2.add sample:set blank wells separately (blank comparison wells don’t add sample and hrp-conjugate reagent, other each step operation is same). testing sample well. add sample dilution 40μl to testing sample well, then add testing sample 10μl (sample final dilutionis 5-fold),add sample to wells,don’t touch the well wall as far as possible, and gently mix.
3.add enzyme:addhrp-conjugate reagent 100μl to each well, exceptblank well.
4.incubate: after closing plate with closure plate membrane ,incubate for 60 min at 37℃.
5.configurate liquid:20-foldwash solution diluted20-foldwith distilled water and reserve.
6.washing:uncover closure plate membrane, discardliquid, dry by swing, add washing buffer to every well, still for 30s then drain,repeat 5 times, dry by pat.

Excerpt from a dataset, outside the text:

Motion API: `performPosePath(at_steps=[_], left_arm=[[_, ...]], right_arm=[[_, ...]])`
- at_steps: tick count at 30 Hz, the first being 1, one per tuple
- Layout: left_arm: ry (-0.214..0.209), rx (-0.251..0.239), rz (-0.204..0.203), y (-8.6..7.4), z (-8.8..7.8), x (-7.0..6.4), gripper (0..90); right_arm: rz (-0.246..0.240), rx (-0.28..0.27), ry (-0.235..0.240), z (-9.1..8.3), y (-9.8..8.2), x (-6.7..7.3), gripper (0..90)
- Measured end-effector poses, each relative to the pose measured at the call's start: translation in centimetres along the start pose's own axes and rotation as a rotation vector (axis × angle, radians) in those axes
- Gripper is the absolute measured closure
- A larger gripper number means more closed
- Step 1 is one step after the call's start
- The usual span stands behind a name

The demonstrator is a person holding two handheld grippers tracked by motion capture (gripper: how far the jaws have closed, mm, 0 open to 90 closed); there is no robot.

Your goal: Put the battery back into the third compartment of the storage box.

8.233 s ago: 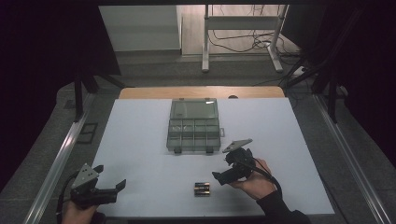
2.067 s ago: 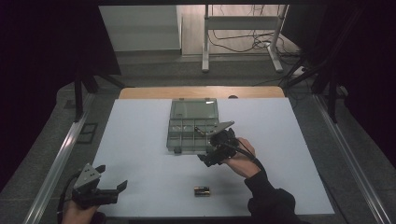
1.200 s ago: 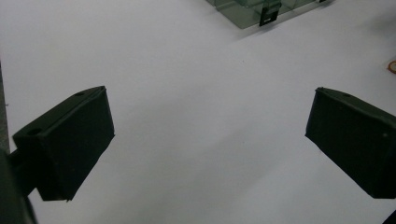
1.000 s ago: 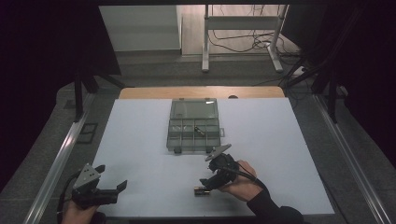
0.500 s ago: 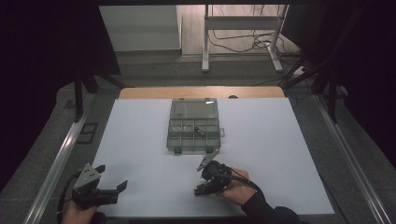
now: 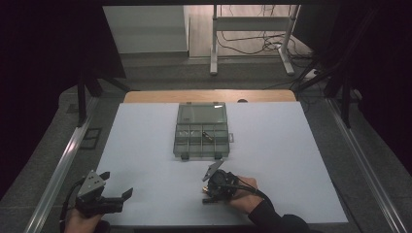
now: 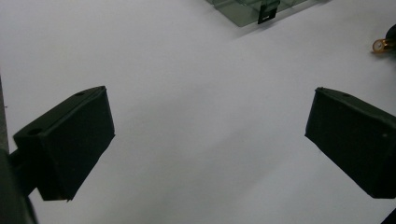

7.color:addchromogen solution a50ul andchromogen solution b to each well,evade the light preservationfor 15 min at 37℃
8.stop the reaction:add stop solution50μlto each well, stop the reaction(the blue color change to yellow color).
9.assay:take blank well as zero ,read absorbance at 450nm after adding stop solution and within 15min.
important notes
the kit takes out from the refrigeration environment should be balanced 15-30 minutes in the room temperature,elisa plates coated if has not use up after opened, the plate should be stored in sealed bag.washing buffer will crystallization separation, it can be heated the water helps dissolve when dilute . washing does not affect the result.add sample with sampler each step, and proofread its accuracy frequently, avoids the experimental error. add sample within 5 mins, if the number of sample is much , recommend to use volley .if the testing material content is excessively higher(the sample od is bigger than the first standard well ),please dilute sample (n-fold), please diluenteandmultiplied by the dilution factor.(×n×5).closure plate membraneonly limits the disposable use, to avoid cross-contamination.the substrate evade the light preservation.please according to use instruction strictly, the test result determination must take themicrotiter plate readeras a standard.all samples, washing buffer and each kind of reject should according to infective material process.do not mix reagents with those from other lots.
calculate
assay range
50 pg/ml - 1600 pg/ml
sensitivity
the minimum detectable dose is typically less than 10 pg/ml
storage and validity
1.storage: 2-8℃.
2.validity: six months.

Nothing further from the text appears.